Although summer is in full swing, most Americans are far from beach-body ready. In fact, according to the Centers for Disease Control and Prevention (CDC), more than two-thirds (68.8 percent) of U.S. adults are considered to be overweight or obese.

Obesity is far from benign, as it increases the risk of several serious medical conditions, including: coronary heart disease; gallbladder disease; high blood pressure; osteoarthritis; sleep apnea; some cancers (breast, colon, endometrial, kidney, and liver); stroke; and type 2 diabetes.

On the upside, there's no time like the present to be proactive. That's why ATRIO Health Plans is working to increase awareness regarding the importance of adults having a Body Mass Index (BMI) assessment.

What is BMI?

BMI is a simple-to-perform, inexpensive method of determining if an individual is: underweight; a healthy weight; overweight; or obese. Armed with this information, and working in consultation with a healthcare professional, steps can be taken to achieve a healthy weight and thus maximize wellness.
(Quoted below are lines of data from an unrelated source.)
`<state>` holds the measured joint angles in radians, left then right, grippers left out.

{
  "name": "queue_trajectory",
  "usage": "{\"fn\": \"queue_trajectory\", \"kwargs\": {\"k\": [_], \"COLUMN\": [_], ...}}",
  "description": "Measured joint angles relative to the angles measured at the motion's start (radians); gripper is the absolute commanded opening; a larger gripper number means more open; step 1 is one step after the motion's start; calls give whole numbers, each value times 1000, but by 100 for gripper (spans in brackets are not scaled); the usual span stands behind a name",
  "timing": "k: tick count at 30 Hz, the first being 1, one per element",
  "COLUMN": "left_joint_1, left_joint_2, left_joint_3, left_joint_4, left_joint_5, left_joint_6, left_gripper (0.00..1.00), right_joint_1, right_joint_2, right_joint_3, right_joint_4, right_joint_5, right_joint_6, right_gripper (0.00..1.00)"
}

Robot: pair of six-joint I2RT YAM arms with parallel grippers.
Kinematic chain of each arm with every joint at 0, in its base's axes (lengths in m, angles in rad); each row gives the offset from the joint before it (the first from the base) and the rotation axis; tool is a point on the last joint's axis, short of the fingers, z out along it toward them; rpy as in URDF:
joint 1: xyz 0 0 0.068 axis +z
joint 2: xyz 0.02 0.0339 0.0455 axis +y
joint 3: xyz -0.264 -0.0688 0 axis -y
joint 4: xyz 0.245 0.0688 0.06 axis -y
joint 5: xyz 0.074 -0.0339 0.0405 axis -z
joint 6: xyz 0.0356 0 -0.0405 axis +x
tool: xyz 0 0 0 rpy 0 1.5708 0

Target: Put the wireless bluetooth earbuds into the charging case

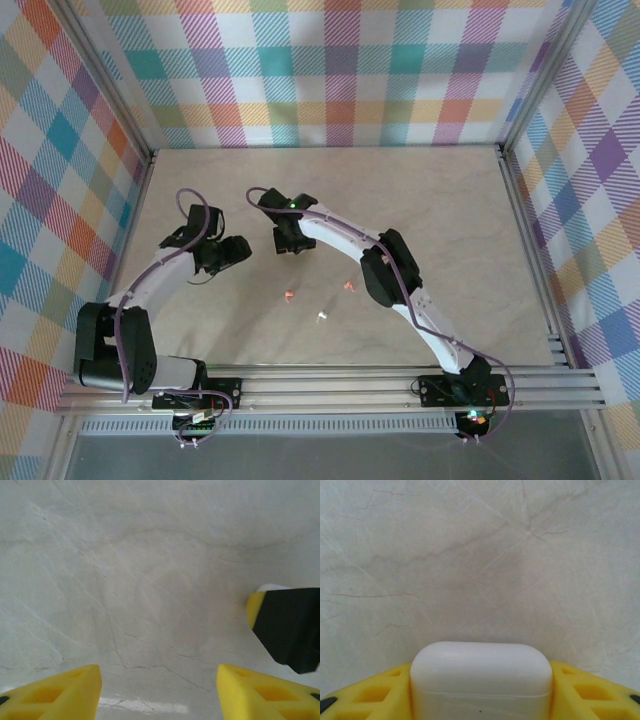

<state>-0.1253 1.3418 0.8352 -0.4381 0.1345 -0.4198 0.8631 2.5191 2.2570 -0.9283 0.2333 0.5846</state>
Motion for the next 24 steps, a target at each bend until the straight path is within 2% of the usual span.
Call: {"fn": "queue_trajectory", "kwargs": {"k": [5,12,18,24], "left_joint_1": [0,-26,-179,-328], "left_joint_2": [-96,-263,-373,-319], "left_joint_3": [-53,-168,-287,-316], "left_joint_4": [82,362,675,961], "left_joint_5": [85,246,239,212], "left_joint_6": [23,24,53,71], "left_gripper": [65,67,69,67], "right_joint_1": [-17,-77,-113,-106], "right_joint_2": [-140,-446,-676,-808], "right_joint_3": [-216,-483,-578,-632], "right_joint_4": [108,290,413,488], "right_joint_5": [-72,-200,-239,-263], "right_joint_6": [54,174,262,325], "right_gripper": [45,43,43,42]}}
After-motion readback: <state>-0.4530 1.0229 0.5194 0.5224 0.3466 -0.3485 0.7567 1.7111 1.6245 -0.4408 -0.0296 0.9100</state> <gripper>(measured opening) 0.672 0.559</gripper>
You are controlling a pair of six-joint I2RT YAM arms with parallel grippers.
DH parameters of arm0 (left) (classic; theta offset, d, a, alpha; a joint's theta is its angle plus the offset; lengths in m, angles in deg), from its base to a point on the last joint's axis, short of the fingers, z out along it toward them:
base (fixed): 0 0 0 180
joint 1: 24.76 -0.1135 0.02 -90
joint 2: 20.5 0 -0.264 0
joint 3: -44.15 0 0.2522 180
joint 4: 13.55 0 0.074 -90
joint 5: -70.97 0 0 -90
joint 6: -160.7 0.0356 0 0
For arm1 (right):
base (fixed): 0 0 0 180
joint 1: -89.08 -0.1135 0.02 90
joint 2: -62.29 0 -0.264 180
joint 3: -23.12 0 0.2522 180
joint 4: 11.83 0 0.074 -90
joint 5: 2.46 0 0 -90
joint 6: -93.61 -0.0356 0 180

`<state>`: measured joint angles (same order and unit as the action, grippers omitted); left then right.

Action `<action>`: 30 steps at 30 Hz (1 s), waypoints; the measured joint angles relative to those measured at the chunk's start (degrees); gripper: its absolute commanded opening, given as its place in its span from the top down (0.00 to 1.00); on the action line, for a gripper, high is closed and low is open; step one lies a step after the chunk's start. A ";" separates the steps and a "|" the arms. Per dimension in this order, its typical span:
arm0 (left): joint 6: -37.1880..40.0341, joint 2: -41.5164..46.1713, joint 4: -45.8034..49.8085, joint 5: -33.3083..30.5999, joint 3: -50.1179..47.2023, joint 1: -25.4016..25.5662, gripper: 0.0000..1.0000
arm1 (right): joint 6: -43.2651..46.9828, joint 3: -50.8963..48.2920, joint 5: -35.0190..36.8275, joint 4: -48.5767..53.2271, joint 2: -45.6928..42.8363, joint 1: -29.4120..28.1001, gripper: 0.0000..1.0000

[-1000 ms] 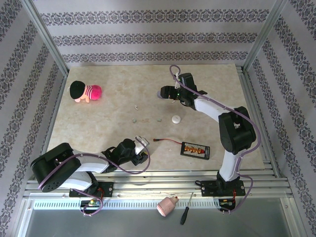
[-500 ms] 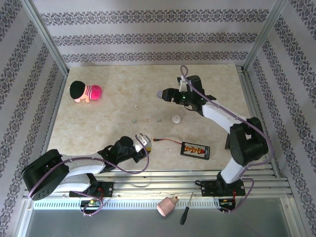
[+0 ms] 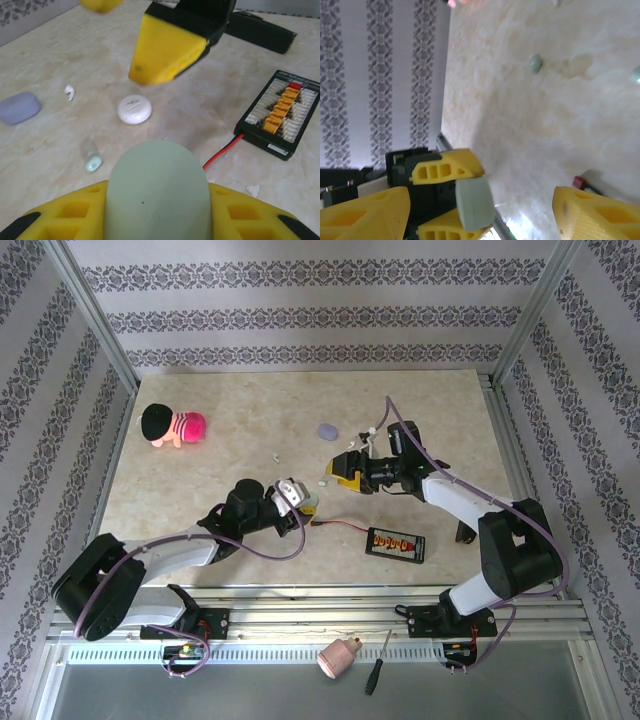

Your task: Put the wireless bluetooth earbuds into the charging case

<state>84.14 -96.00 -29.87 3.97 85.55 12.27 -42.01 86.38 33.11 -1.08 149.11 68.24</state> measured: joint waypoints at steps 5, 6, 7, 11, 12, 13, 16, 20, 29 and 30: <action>1.49 -1.88 -1.09 4.00 2.05 0.00 0.64 | -2.95 -1.03 -2.64 -2.51 -0.20 -1.92 0.37; 1.64 -1.99 -1.51 4.35 2.27 0.00 0.64 | -3.54 -1.09 -2.93 -3.13 -0.20 -2.21 0.40; 1.68 -2.05 -1.88 4.72 2.47 0.00 0.64 | -4.04 -1.18 -3.28 -3.61 -0.20 -2.49 0.42; 1.84 -2.56 -3.56 5.31 3.08 -0.02 0.64 | -5.25 -1.27 -4.55 -4.72 -0.20 -3.41 0.47; 1.84 -2.80 -3.89 5.29 3.23 -0.02 0.64 | -5.42 -1.31 -4.94 -4.92 -0.20 -3.43 0.49; 1.84 -2.99 -4.09 5.29 3.37 -0.02 0.64 | -5.51 -1.38 -4.94 -5.07 -0.20 -3.43 0.52; 1.84 -3.67 -5.38 5.05 3.87 -0.02 0.64 | -5.75 -2.01 -5.18 -5.40 -0.20 -3.39 0.61; 1.84 -4.20 -6.45 5.07 3.98 -0.02 0.64 | -5.70 -2.38 -4.92 -5.38 -0.20 -3.39 0.66; 0.85 -6.51 -8.76 6.27 4.63 -0.85 0.58 | -5.68 -2.54 -4.28 -6.10 -0.20 -2.91 0.82; 0.59 -6.97 -9.44 6.60 4.63 -1.07 0.53 | -5.70 -2.54 -4.07 -6.19 -0.20 -2.89 0.82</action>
<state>84.73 -102.97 -39.31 10.57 90.18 11.20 -47.72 83.84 29.04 -7.26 148.92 65.36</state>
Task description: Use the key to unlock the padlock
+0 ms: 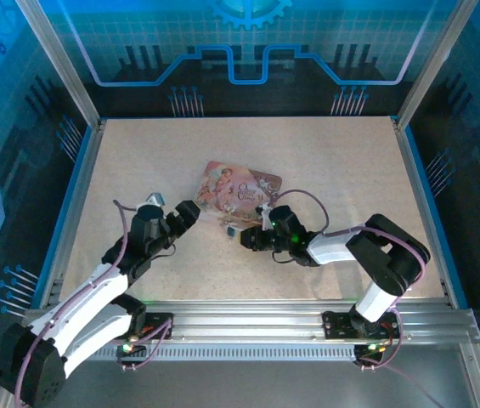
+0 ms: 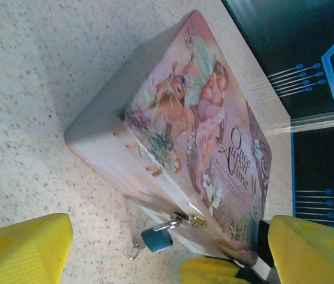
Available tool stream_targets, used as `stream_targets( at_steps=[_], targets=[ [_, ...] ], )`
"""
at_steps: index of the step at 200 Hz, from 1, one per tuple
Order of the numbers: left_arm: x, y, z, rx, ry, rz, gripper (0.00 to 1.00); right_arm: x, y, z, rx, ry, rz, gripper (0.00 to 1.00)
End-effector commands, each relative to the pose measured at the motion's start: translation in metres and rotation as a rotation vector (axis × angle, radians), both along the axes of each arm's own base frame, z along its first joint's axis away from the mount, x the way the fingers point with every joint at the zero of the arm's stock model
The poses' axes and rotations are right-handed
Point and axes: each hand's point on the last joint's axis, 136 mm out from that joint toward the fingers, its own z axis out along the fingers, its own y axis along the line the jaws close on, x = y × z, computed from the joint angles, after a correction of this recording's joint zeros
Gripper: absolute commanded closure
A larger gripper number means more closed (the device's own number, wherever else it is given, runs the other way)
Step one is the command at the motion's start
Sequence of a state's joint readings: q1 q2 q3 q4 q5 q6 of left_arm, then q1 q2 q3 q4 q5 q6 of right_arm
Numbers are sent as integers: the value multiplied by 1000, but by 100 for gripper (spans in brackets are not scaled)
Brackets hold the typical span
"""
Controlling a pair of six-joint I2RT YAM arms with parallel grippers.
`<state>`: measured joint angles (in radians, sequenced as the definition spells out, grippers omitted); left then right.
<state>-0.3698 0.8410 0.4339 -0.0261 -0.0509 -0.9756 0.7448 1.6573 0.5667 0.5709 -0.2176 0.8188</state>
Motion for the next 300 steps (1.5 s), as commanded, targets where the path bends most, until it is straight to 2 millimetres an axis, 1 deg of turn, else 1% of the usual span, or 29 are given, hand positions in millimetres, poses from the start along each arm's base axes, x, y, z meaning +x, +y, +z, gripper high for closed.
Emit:
stream_targets(
  at_steps=[1,18,39,55,86,108,119,135,149,178,200,227,252,278,300],
  targets=[
    [7,-2,10,-8,3,-66,10,3,-7,8,-15,-27,-7,70],
    [19,1,12,-21,7,-82,7,4,-11,10,-12,-32,-15,66],
    [36,4,17,-13,12,-120,7,6,-13,13,1,-36,-17,64],
    [49,2,16,9,21,-167,8,7,-14,14,9,-39,-15,63],
    [73,1,6,59,72,-213,9,9,-17,15,9,-45,-15,59],
    [89,-1,1,85,86,-240,10,13,-20,19,12,-63,-13,55],
    [95,-4,-4,89,100,-257,13,15,-21,19,11,-69,-13,54],
    [102,-6,-12,93,131,-271,22,18,-23,20,12,-77,-16,54],
    [105,-7,-19,96,155,-274,26,20,-25,20,15,-83,-17,54],
    [104,-7,-31,99,186,-274,32,23,-27,23,19,-97,-11,54],
    [98,-8,-38,96,203,-277,36,28,-29,26,24,-113,-10,53],
    [85,-7,-48,102,228,-270,40,35,-30,32,32,-141,-1,50],
    [71,-8,-54,111,239,-263,45,42,-31,35,42,-150,13,49],
    [56,-10,-57,140,246,-263,46,49,-29,38,53,-161,25,49],
    [47,-11,-56,128,237,-248,46,57,-32,37,54,-170,9,49]
  ],
)
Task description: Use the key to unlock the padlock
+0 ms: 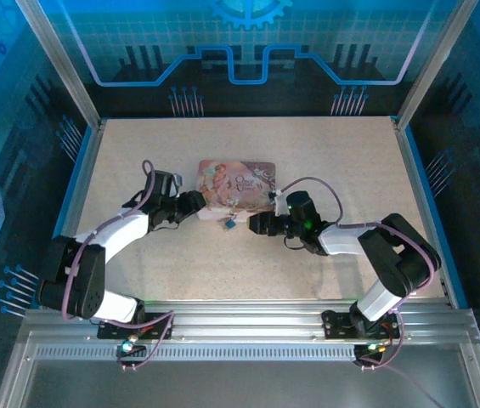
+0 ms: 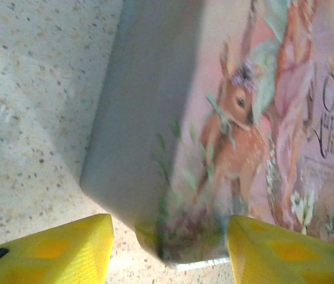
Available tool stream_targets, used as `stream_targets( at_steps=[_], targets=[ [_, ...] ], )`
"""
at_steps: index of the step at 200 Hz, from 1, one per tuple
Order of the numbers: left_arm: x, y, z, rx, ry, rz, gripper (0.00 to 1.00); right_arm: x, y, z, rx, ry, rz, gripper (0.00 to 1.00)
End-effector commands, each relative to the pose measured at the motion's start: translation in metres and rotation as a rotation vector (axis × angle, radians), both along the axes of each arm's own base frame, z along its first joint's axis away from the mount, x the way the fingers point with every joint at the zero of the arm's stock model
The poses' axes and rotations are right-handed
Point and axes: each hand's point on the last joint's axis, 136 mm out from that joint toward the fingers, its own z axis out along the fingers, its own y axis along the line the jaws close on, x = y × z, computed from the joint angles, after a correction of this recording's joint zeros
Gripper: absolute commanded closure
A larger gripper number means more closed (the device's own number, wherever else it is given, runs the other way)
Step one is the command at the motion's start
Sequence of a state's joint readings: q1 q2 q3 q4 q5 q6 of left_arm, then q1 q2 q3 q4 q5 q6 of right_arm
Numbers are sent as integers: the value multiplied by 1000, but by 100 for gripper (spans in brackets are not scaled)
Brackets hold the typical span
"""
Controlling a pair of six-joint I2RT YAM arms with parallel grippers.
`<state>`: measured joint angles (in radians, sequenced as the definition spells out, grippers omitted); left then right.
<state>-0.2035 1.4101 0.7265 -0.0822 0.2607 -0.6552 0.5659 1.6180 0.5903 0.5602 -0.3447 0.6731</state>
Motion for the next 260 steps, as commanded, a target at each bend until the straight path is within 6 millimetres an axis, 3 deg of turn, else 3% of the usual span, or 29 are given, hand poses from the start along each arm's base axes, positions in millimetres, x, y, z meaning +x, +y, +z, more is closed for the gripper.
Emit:
stream_targets(
  at_steps=[1,64,115,159,191,260],
  targets=[
    [-11,3,2,7,-6,27,46,16,1,11,24,-60,7,49],
    [-28,-3,5,-2,-15,36,46,36,4,19,42,-115,27,49],
    [-29,1,14,2,-43,57,45,53,7,21,50,-141,55,48],
    [-27,4,23,9,-72,72,41,43,9,23,69,-165,94,49],
    [-22,12,25,37,-93,107,32,29,13,19,77,-156,110,48],
    [9,17,30,12,-103,133,27,23,33,2,100,-129,91,47]
  ],
)
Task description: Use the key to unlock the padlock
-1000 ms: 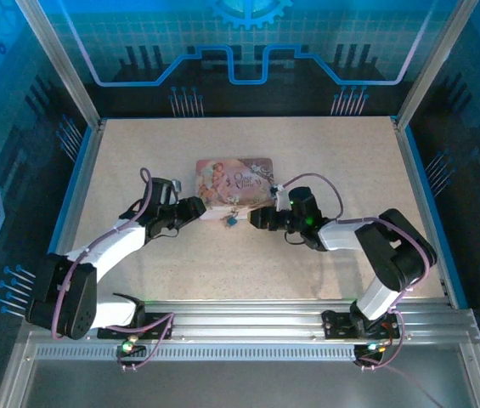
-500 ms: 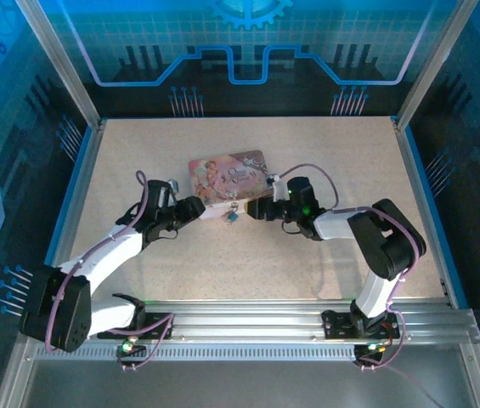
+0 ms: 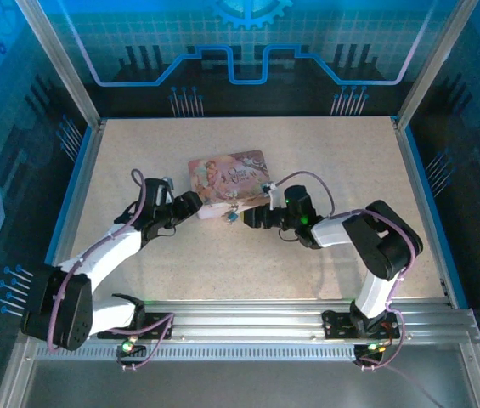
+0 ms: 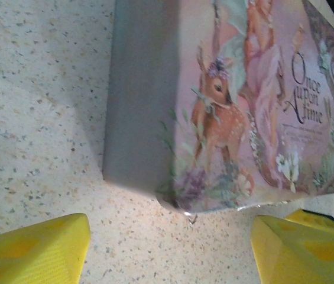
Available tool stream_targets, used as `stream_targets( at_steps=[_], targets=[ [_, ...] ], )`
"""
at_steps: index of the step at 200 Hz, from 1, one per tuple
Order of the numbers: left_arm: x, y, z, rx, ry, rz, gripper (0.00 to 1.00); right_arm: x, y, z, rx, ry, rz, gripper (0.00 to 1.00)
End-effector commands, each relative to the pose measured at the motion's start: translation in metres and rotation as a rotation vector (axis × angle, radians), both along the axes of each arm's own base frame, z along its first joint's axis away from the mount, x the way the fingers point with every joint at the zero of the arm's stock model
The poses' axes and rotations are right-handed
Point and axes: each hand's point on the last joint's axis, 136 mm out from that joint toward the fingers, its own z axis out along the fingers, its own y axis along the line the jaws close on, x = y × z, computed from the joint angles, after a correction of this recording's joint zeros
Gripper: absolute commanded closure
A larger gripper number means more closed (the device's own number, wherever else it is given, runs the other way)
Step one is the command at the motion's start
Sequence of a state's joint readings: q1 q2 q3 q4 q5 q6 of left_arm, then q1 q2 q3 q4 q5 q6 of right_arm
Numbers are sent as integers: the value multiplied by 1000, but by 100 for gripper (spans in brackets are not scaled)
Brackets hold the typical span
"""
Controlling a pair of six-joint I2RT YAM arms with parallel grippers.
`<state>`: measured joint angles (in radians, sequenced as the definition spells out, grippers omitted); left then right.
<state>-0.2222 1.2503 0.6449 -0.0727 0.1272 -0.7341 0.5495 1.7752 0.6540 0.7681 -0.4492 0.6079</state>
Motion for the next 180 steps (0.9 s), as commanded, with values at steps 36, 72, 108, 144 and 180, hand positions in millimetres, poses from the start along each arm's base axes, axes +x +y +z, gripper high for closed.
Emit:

BMI is a weight-to-height ratio that's calculated by dividing a person's weight in kilograms by the square of that individual's height in meters. Although BMI doesn't measure body fat directly, research has validated that BMI outcomes correlate with those derived from more complex techniques, such as skinfold thickness measurements using calipers. As a result, someone with a very high BMI is extremely likely to have a high concentration of body fat. There are, however, exceptions. For example, an athlete may have a high BMI due to well-developed muscles rather than an abundance of body fat.

Adult BMI ranges are reflected in the chart below:

grid a

For purposes of illustration, the chart below has been completed based on the four weight ranges and corresponding BMIs of someone who is 5' 9" tall.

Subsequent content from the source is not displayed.